Give back each line of the listing below that contains the string "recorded".

#### The input ####

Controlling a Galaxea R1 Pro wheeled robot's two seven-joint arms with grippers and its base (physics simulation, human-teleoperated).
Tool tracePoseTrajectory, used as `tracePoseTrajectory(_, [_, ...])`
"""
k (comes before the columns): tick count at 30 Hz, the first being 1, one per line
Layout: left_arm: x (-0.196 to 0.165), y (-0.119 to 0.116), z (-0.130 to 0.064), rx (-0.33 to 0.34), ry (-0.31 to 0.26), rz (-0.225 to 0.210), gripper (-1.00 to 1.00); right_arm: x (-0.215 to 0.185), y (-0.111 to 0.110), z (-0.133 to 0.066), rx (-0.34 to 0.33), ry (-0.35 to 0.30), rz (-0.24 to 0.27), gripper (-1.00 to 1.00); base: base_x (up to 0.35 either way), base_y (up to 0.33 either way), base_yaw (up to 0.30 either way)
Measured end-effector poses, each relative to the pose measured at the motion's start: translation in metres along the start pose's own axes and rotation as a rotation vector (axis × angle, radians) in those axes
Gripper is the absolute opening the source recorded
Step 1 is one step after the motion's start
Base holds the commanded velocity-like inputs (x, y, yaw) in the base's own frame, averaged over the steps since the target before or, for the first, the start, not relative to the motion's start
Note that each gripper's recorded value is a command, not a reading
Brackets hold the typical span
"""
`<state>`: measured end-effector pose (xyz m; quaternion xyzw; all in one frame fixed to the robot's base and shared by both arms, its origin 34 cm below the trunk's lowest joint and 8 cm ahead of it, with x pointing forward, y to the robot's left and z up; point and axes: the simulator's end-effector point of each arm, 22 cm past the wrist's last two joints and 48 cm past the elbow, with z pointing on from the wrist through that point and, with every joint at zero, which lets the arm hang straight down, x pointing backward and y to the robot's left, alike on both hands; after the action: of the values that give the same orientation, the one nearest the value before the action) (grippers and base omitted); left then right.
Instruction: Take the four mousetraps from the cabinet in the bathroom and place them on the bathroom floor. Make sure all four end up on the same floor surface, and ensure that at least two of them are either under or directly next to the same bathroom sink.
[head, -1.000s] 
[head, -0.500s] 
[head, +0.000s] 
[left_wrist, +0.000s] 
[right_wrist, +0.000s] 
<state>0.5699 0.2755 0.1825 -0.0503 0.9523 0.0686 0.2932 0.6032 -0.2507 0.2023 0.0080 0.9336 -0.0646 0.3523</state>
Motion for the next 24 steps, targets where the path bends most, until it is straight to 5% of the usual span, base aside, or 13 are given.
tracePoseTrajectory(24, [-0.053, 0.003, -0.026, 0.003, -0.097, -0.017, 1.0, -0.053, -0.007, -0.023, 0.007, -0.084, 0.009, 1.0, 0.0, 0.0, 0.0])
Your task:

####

* Answer box *
Gripper is the absolute opening the source recorded
Note that each gripper's recorded value is a command, not a reading

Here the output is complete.